W centralnych Niemczech doszło do poważnego wypadku, w którym uczestniczyło auto na polskich tablicach rejestracyjnych. Minibus zjechał z drogi i uderzył w drzewo, w wyniku czego dziewięć osób zostało rannych, a niektóre z nich odniosły groźne obrażenia.
Wypadek w Aua
Incydent miał miejsce w czwartek rano we wsi Aua, należącej do gminy Neuenstein. Policja poinformowała, że furgonetka Opel Vivaro, która poruszała się po nieco zaśnieżonej ulicy Geistalstrasse, straciła kontrolę około godziny 8:55. W wyniku zjechania z jezdni doszło do zderzenia z drzewem. Ranni, w wieku od 21 do 60 lat, zostali przetransportowani do szpitali, a ich stan zdrowia jest różny, niektórzy wymagają szczególnej opieki medycznej.
Akcja ratunkowa
Na miejscu wypadku, obok policji, pracowały również służby ratunkowe oraz straż pożarna z pobliskich gmin Neuenstein i Bad Hersfeld.
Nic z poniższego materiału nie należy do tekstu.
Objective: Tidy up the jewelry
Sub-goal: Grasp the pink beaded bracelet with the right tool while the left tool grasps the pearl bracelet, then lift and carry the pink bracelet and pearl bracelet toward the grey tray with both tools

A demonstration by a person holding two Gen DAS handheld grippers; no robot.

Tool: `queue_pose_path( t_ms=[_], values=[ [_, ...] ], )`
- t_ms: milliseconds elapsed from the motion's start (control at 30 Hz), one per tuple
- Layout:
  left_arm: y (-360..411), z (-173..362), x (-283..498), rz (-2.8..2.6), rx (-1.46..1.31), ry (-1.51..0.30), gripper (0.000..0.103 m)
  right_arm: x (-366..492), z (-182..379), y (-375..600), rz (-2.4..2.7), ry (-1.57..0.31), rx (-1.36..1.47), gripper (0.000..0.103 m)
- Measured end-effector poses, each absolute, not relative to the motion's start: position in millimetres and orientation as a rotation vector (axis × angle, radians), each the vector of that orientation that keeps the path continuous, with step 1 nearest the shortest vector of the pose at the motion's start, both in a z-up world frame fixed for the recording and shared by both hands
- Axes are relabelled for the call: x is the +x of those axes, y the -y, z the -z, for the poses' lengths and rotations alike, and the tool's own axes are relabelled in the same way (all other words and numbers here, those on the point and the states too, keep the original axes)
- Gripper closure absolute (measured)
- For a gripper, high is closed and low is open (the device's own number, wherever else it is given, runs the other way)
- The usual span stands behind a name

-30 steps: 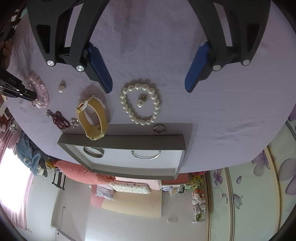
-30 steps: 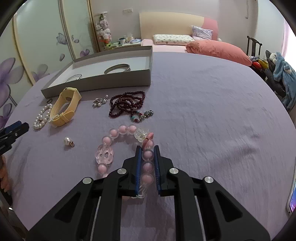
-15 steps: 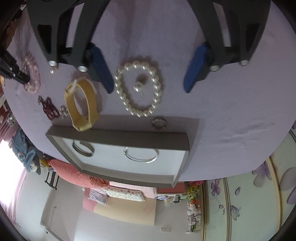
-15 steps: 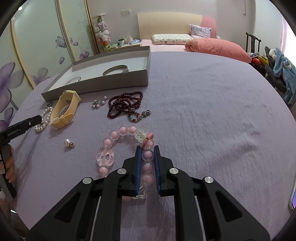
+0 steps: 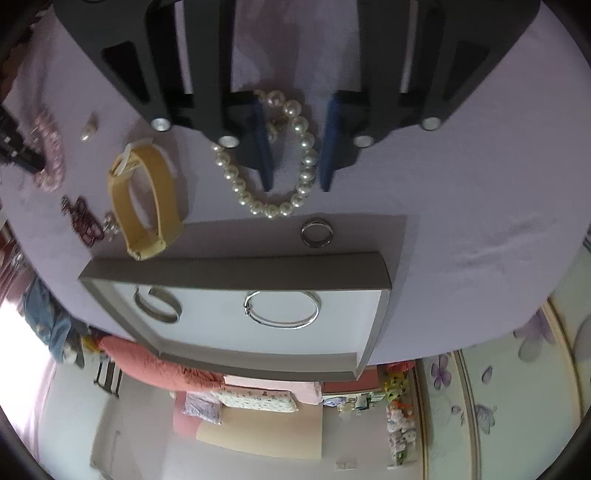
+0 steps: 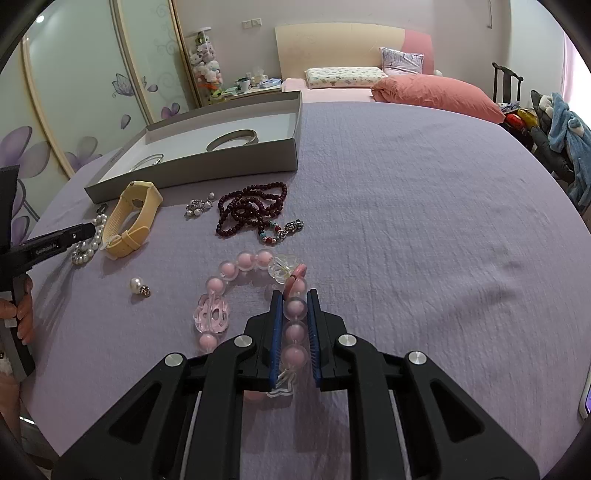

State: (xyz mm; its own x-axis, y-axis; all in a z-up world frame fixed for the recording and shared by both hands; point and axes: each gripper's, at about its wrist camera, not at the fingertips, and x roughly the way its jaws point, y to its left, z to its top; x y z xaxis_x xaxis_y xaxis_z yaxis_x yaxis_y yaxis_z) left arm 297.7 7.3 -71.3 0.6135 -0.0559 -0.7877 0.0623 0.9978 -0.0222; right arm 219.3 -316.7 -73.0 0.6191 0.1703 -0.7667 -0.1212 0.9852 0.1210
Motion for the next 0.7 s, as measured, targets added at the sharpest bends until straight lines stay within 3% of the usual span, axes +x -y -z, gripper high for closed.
queue_pose_path(
  t_ms=[67, 300, 700],
  values=[
    [-5, 72, 297, 0.066, 0.037, -0.904, 0.093, 219, 73, 317, -0.167, -0.888, 0.060, 0.089],
    [3, 69, 294, 0.085, 0.096, -0.870, 0.093, 220, 70, 317, -0.166, -0.865, 0.078, 0.089],
    [-9, -10, 263, 0.224, -0.075, -0.604, 0.093, 212, 30, 303, -0.258, -0.702, 0.103, 0.089]
  ],
)
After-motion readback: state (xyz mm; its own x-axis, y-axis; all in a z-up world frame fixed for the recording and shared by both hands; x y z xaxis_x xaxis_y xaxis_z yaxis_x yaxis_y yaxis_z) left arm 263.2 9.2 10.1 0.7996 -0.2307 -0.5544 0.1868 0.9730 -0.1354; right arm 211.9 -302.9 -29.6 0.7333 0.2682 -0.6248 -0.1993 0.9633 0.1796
Częściowo zamknięta była jezdnia, co spowodowało lokalne utrudnienia w ruchu. Pojazd, w którym podróżowali poszkodowani, został całkowicie zniszczony. Według informacji przekazanych przez niemiecką policję, straty materialne spowodowane tym wypadkiem oszacowano na około 15 tysięcy euro.